Old method of training calves (didn't work too well): put a power rack to the highest setting, put a reebok step under it and do calf raises off it

New method since today: put the leg press machine all the way back and do calf raises off the bottom of the platform

Can feel the burn much better!! Hopefully my calves are finally going to grow



5IM0N said:


> But if you stopped using what would happen? It's one thing to something to give yourself a boost. But if you are not paying attention to your diet then eventually it will all fall apart.

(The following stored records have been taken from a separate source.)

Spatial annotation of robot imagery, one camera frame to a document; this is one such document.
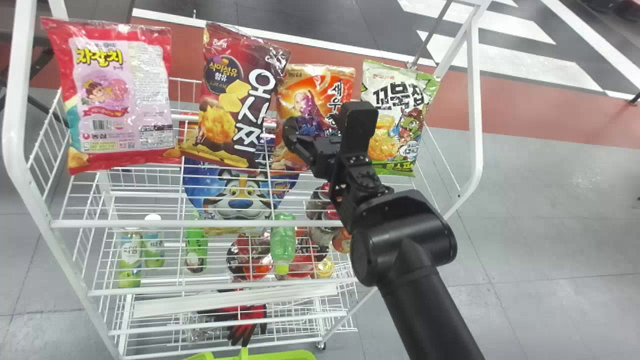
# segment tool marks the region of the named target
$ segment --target green basket
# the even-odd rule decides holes
[[[185,360],[214,360],[213,354],[210,352],[202,352]],[[217,360],[316,360],[316,357],[306,350],[293,350],[285,352],[272,352],[269,354],[249,355],[249,349],[243,347],[238,356],[221,357]]]

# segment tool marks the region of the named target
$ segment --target green bottle cap
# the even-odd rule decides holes
[[[276,264],[276,274],[285,276],[289,273],[289,264]]]

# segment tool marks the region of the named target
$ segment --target white bottle cap
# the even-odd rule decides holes
[[[158,214],[149,214],[145,216],[145,220],[162,220],[162,218]]]

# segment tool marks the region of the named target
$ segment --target barcode
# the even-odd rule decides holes
[[[93,130],[111,130],[109,120],[93,120]]]

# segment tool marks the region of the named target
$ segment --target black robotic arm
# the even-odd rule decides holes
[[[371,166],[377,119],[370,103],[348,102],[334,118],[341,135],[301,136],[291,117],[283,141],[329,181],[331,202],[353,235],[353,270],[363,285],[380,290],[409,357],[484,359],[436,269],[456,257],[449,224],[419,191],[394,192]]]

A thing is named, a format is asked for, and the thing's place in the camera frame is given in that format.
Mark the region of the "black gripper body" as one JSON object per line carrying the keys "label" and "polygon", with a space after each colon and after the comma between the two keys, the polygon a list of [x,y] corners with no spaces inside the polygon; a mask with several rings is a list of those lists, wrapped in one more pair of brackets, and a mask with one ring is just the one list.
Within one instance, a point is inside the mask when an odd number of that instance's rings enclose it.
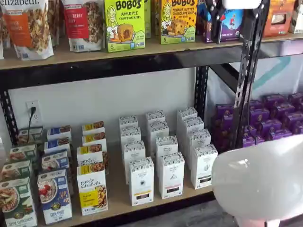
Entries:
{"label": "black gripper body", "polygon": [[205,0],[205,4],[211,18],[221,18],[225,12],[225,7],[221,0]]}

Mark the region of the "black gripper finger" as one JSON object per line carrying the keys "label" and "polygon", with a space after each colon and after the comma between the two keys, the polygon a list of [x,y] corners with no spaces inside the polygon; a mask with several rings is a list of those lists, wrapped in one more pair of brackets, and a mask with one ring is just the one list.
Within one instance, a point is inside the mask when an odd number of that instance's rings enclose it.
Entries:
{"label": "black gripper finger", "polygon": [[211,29],[211,38],[212,41],[219,44],[221,42],[222,36],[222,21],[220,16],[215,16],[212,18],[212,29]]}

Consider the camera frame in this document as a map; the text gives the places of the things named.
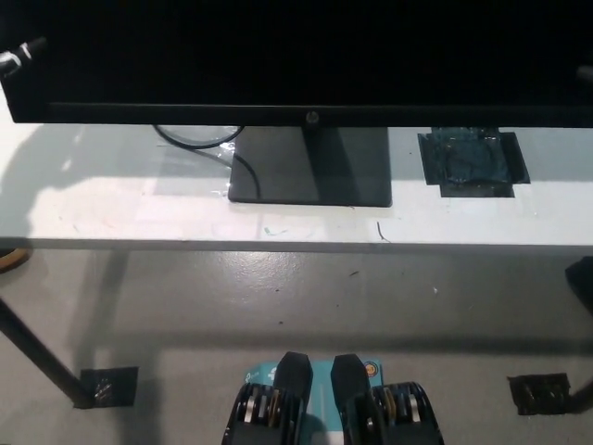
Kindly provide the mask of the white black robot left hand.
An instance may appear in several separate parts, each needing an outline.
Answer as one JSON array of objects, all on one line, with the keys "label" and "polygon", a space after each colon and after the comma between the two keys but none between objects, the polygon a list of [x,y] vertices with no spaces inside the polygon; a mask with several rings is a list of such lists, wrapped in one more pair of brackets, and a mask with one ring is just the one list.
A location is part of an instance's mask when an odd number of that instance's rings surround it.
[{"label": "white black robot left hand", "polygon": [[23,68],[29,67],[47,47],[45,37],[25,42],[17,48],[1,53],[0,74],[2,78],[10,76]]}]

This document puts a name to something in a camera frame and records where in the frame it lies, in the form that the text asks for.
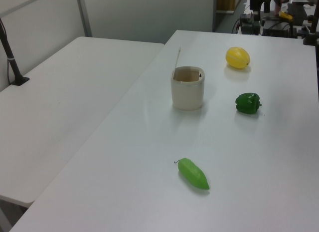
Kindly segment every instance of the white wall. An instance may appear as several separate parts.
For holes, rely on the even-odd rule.
[[[212,31],[214,0],[84,0],[93,37],[166,43],[177,30]]]
[[[1,19],[22,74],[84,36],[77,0],[37,0]],[[6,54],[0,44],[0,91],[7,86]]]

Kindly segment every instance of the floor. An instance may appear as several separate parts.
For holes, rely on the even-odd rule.
[[[246,5],[244,5],[246,1],[247,0],[241,0],[233,14],[218,13],[216,15],[216,32],[231,33],[236,20],[246,8]]]
[[[9,232],[26,208],[0,200],[0,232]]]

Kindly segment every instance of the yellow lemon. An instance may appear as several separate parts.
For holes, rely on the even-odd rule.
[[[250,63],[250,58],[241,47],[231,47],[226,52],[226,61],[235,68],[243,69]]]

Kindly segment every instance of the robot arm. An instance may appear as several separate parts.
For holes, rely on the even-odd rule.
[[[254,14],[254,21],[260,20],[260,8],[261,5],[264,3],[264,12],[270,12],[270,2],[271,0],[250,0],[250,10],[253,11]],[[280,0],[274,0],[274,2],[281,7]]]

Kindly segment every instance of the table surface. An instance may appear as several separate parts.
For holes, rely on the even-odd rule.
[[[227,65],[232,46],[249,52],[246,69]],[[198,110],[172,107],[180,47],[177,66],[205,71]],[[235,109],[245,92],[260,95],[256,115]],[[314,47],[177,31],[12,232],[317,231],[318,138]],[[184,157],[210,191],[179,174]]]
[[[80,37],[0,93],[0,199],[38,198],[162,49]]]

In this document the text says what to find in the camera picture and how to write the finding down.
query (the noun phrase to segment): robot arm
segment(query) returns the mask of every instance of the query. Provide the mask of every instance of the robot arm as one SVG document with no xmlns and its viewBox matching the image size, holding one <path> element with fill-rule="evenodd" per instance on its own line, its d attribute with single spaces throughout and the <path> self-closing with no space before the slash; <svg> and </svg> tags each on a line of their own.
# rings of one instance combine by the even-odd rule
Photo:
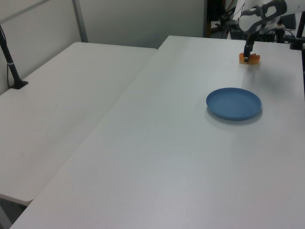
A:
<svg viewBox="0 0 305 229">
<path fill-rule="evenodd" d="M 272 0 L 268 3 L 262 3 L 261 0 L 245 0 L 246 8 L 241 13 L 239 18 L 239 27 L 247 35 L 246 45 L 244 47 L 244 61 L 248 62 L 250 52 L 253 49 L 254 40 L 259 31 L 266 26 L 268 21 L 272 19 L 288 15 L 292 13 L 299 13 L 305 11 L 304 0 Z"/>
</svg>

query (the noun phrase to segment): orange object
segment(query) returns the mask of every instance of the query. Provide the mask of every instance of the orange object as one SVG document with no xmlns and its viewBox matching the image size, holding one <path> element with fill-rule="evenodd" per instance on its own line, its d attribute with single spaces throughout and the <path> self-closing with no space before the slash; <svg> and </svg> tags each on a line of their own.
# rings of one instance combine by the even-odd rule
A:
<svg viewBox="0 0 305 229">
<path fill-rule="evenodd" d="M 261 58 L 260 55 L 256 55 L 256 54 L 254 53 L 254 54 L 251 54 L 251 55 L 250 55 L 249 62 L 245 62 L 245 61 L 244 61 L 244 54 L 243 54 L 243 53 L 240 53 L 240 54 L 239 54 L 239 63 L 245 63 L 245 64 L 259 64 L 260 58 Z"/>
</svg>

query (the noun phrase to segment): white table
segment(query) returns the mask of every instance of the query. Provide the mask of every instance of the white table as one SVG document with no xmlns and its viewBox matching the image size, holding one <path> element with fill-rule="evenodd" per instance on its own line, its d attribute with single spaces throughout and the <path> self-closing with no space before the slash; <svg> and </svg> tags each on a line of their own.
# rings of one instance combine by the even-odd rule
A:
<svg viewBox="0 0 305 229">
<path fill-rule="evenodd" d="M 28 205 L 155 49 L 75 43 L 0 96 L 0 198 Z"/>
<path fill-rule="evenodd" d="M 170 36 L 12 229 L 304 228 L 301 53 L 257 42 L 249 66 L 243 47 Z M 222 87 L 256 93 L 262 114 L 211 115 Z"/>
</svg>

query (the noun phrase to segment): plate
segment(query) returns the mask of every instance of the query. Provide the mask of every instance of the plate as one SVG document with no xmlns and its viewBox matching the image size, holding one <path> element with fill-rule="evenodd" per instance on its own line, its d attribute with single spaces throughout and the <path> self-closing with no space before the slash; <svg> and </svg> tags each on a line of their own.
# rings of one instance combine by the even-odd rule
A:
<svg viewBox="0 0 305 229">
<path fill-rule="evenodd" d="M 213 114 L 229 120 L 249 119 L 262 110 L 262 102 L 257 95 L 233 87 L 211 92 L 206 98 L 206 104 Z"/>
</svg>

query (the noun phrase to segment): white panel
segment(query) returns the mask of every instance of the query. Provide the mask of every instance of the white panel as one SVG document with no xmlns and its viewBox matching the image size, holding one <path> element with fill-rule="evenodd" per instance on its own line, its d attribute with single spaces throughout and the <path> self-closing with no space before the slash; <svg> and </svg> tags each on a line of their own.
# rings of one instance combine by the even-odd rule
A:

 Ive already stopped tren mate


----------



## 5IM0N (Dec 8, 2017)

drwae said:


> Old method of training calves (didn't work too well): put a power rack to the highest setting, put a reebok step under it and do calf raises off it
> 
> New method since today: put the leg press machine all the way back and do calf raises off the bottom of the platform
> 
> ...


 I find when using smith, if u have feet inward pointing that is effective too. Just use everything and work them at different angles


----------



## bornagod (Mar 30, 2015)

drwae said:


> Old method of training calves (didn't work too well): put a power rack to the highest setting, put a reebok step under it and do calf raises off it
> 
> New method since today: put the leg press machine all the way back and do calf raises off the bottom of the platform
> 
> ...


 If your calves are lagging have a look at training them out the box something similar to this






There is a better 1 somewhere, i sure @I'mNotAPervert! Has a better video but i cant find it but it is an effective way of training calves


----------



## Endomorph84 (Jan 21, 2016)

5IM0N said:


> I find when using smith, if u have feet inward pointing that is effective too. Just use everything and work them at different angles


 Smith machine calf raises are my favourite, I put a 5kg plate under each pair of toes.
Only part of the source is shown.